TASK REQUIREMENTS: Where a line of the listing below includes the word "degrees", reproduce that line.

━━━━━━

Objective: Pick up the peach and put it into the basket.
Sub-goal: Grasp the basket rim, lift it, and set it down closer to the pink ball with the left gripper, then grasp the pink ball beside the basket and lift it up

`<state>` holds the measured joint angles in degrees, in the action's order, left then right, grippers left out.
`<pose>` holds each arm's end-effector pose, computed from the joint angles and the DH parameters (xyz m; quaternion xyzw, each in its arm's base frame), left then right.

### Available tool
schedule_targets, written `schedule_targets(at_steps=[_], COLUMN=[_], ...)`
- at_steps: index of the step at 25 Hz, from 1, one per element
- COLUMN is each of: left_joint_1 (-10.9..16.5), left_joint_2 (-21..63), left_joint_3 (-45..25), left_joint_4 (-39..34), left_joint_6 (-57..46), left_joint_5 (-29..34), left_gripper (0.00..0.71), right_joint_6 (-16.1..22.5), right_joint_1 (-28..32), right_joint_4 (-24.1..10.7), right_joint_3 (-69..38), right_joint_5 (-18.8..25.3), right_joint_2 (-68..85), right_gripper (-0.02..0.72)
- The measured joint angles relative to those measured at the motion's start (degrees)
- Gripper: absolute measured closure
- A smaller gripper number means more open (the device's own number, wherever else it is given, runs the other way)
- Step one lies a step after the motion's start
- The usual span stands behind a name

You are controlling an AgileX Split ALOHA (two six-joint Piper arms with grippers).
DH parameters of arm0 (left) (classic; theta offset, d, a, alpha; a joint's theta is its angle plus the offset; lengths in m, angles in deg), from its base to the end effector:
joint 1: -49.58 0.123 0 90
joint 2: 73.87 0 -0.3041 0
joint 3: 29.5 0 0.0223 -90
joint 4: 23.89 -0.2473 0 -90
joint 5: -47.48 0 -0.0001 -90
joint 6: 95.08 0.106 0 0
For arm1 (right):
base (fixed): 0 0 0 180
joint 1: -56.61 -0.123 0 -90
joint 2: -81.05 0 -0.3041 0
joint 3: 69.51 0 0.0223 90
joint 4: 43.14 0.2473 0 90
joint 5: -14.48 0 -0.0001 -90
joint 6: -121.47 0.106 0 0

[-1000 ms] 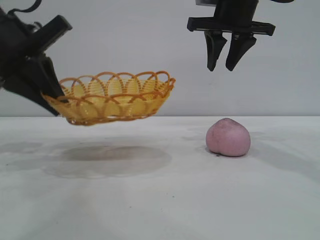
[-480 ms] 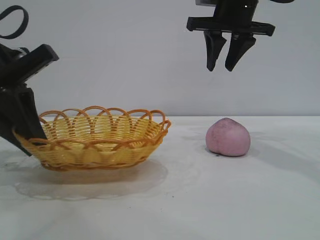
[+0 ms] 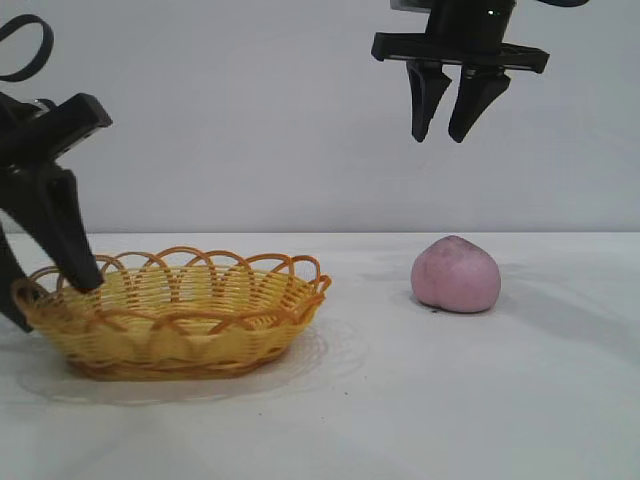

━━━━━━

RESPONSE TO THIS TASK:
`<state>` holds the measured joint angles in degrees, in the action's order, left then right, grippers left out.
- The measured joint angles relative to those measured at the motion's start (degrees)

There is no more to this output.